■ WHAT THE TASK REQUIRES
Only the lines holding the word "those" are wanted; copy each of them from the listing.

============================================================

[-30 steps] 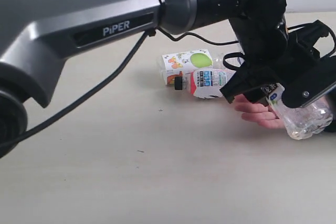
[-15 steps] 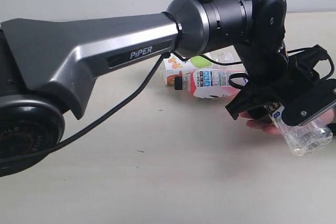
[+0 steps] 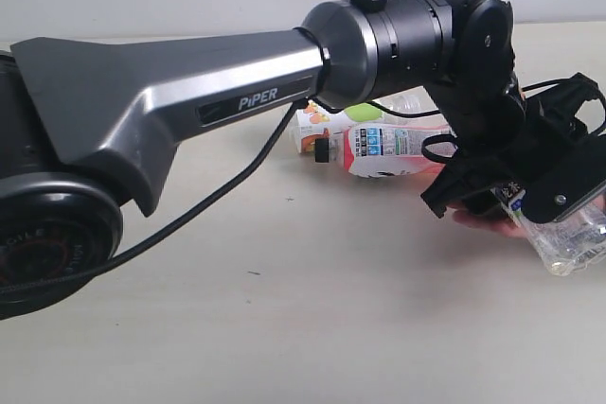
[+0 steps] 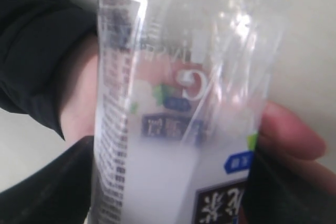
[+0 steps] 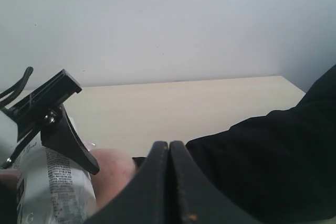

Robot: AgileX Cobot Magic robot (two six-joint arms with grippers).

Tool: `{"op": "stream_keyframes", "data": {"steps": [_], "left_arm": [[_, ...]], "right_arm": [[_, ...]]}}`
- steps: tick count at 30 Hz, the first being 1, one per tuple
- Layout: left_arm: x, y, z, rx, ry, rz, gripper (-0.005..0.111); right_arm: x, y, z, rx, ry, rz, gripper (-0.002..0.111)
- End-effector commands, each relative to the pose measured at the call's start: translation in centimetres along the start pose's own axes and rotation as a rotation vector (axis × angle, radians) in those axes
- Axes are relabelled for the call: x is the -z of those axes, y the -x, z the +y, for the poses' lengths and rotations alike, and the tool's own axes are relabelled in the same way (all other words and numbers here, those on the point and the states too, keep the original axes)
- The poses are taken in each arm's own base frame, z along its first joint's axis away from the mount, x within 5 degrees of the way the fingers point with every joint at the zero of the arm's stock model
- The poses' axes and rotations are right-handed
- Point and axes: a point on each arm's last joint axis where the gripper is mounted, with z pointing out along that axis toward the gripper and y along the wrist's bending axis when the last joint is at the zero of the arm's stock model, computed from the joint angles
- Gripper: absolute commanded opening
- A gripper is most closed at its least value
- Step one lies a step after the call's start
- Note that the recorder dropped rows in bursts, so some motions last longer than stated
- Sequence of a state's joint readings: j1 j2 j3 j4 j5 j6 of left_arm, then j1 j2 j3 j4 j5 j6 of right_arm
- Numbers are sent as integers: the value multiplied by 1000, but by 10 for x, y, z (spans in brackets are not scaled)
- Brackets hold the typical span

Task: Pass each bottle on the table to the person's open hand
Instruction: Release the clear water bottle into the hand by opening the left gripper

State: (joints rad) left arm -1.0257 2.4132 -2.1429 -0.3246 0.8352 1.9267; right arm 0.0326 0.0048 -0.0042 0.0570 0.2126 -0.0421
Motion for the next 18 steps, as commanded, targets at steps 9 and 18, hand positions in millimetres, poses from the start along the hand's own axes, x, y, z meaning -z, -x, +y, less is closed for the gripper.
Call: {"op": "stream_keyframes", "data": {"steps": [9,18], "left_arm": [[2,2,5,34,38,-6,72],[4,3,6,57,37,-6,83]], "right_arm": [[0,0,-1,11,-9,-12,0],[0,0,-1,11,-9,-12,0]]}}
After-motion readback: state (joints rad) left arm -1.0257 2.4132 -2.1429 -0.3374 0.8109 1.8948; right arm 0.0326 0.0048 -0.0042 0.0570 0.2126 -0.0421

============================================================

■ SOLUTION TO THIS PROBLEM
- End-effector commands, each relative to the pose measured at the call's start: translation in centimetres along the start pose's own axes and rotation as a rotation vector (axis × angle, radians) in those axes
- Axes are relabelled for the call: x is the -z of those axes, y the -x, z the +y, for the poses' lengths and rotations alike, and the tool's own axes are relabelled in the same way (all other words and numbers here, those on the point and the states too, keep the original axes)

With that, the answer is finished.